Source: Top Hat; Creative Commons: http://commons.wikimedia.org/wiki/File:Chapeauclaque.png Pool balls, tables and graph created by Jonathan Osters
In this tutorial, we're going to learn to address and check the conditions for both z-tests and t-tests. The conditions are the same, although you may recall that for z-tests the population standard deviation has to be known, and for t-tests the population standard deviation is unknown. Besides that, the conditions are the same.
So when performing a hypothesis test for a population mean there are three conditions. One has to deal with how the data were collected. Were they collected in some random way? A simple random sample is the gold standard. Second, is each observation independent of the others? We're going to be able to verify that mathematically. And third, is the sampling distribution approximately normal? Again, we'll be able to verify that a number of ways.

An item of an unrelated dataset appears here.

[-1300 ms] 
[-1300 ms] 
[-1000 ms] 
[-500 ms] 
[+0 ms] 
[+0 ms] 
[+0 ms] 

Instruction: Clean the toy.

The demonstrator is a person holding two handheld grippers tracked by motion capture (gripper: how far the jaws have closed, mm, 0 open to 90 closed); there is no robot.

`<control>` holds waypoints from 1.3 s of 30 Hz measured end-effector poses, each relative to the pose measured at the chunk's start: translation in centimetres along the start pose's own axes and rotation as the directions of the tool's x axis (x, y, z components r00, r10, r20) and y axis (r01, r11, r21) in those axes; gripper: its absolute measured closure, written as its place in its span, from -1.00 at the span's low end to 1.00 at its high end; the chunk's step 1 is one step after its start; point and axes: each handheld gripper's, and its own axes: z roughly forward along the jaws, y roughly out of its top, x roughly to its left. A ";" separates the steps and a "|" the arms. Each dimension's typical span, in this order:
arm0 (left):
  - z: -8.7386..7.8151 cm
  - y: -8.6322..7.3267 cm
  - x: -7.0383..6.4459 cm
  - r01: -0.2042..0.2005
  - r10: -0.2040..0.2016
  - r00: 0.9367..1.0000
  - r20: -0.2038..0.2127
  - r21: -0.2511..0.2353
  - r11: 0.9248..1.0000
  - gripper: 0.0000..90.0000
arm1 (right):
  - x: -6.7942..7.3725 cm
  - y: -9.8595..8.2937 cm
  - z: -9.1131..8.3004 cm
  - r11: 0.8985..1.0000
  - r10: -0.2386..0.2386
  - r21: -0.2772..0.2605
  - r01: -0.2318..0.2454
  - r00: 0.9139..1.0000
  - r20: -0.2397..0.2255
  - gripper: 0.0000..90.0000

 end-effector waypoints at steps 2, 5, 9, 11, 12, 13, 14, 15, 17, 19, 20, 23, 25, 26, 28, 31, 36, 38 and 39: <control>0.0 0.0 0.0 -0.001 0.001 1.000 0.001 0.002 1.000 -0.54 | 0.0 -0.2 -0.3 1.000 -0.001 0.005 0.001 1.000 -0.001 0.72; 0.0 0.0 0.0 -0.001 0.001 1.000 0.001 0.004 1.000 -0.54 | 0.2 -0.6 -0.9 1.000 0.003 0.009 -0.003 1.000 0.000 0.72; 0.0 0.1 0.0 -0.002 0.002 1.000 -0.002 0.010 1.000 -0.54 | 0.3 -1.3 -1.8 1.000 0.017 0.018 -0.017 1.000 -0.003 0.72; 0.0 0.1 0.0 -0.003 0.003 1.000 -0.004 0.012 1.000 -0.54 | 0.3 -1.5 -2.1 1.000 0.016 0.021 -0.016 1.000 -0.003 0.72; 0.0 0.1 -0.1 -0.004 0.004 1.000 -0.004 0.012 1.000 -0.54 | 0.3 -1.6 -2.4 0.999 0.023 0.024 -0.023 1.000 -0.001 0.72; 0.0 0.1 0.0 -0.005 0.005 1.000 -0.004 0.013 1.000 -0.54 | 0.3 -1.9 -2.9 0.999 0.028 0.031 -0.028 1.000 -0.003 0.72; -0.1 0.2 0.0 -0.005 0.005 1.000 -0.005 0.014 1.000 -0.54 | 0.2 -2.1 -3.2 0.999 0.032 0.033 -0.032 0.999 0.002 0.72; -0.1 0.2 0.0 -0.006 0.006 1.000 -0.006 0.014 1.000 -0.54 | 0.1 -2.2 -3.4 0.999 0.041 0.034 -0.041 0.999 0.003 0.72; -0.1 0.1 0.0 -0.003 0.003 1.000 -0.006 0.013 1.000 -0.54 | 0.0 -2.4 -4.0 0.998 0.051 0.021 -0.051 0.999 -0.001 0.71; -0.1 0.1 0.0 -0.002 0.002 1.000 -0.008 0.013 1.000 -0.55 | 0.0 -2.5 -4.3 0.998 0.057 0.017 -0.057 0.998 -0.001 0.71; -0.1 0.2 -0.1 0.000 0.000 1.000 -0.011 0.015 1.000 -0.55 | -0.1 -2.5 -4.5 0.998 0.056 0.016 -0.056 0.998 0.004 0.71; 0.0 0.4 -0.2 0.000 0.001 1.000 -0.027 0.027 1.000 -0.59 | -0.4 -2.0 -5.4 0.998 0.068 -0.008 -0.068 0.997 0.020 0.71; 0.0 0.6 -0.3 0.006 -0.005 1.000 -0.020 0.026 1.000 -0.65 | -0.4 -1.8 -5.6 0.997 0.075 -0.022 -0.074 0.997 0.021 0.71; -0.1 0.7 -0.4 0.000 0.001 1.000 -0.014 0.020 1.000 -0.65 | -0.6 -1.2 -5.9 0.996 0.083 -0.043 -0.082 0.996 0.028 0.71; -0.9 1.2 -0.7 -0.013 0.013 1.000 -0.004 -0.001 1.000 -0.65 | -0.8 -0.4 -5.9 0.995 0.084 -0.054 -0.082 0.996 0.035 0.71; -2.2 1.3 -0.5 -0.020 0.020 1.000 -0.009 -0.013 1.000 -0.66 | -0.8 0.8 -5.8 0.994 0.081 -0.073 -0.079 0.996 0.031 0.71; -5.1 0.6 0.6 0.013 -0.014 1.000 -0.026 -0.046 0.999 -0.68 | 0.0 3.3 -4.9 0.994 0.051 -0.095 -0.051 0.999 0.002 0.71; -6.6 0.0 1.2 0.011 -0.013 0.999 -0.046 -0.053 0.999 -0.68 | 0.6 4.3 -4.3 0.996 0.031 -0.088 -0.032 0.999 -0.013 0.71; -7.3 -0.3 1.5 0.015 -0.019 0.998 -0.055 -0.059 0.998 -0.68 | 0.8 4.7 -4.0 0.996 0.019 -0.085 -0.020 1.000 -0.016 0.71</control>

So first, are the data collected in some random way? The purpose is we want to make sure there's not any bias in the sample. And so, ideally, we'd like to go with a simple random sample from the population, or be able to treat our data as being a simple random sample. So it's the same old items in a hat and pull a few out scenario. Cluster samples are typically OK. Stratified random samples are typically OK. It's the randomness that's most important.
Second, the independence condition. We want to make sure that each observation doesn't affect any other observation. So there are a couple ways to do that. One, which isn't very common, is sampling with replacement. This means when you take a person out, or an item out of the population, that you put them back. And so you can sample them again. That's not typically how we do sampling. Normally, when you're sampling somebody, you don't put them back, and you can't sample them again. For instance, if you're taking a political poll you wouldn't want someone's opinion counted twice. So we need a little bit of a workaround for independence. A work around is that the population has to be large. So if we're sampling without replacement we have to check that the sample is less than 10% of the population. So if we multiply our sample size by 10, the population has to be at least that big in order for us to say that the observations are pretty much independent of each other.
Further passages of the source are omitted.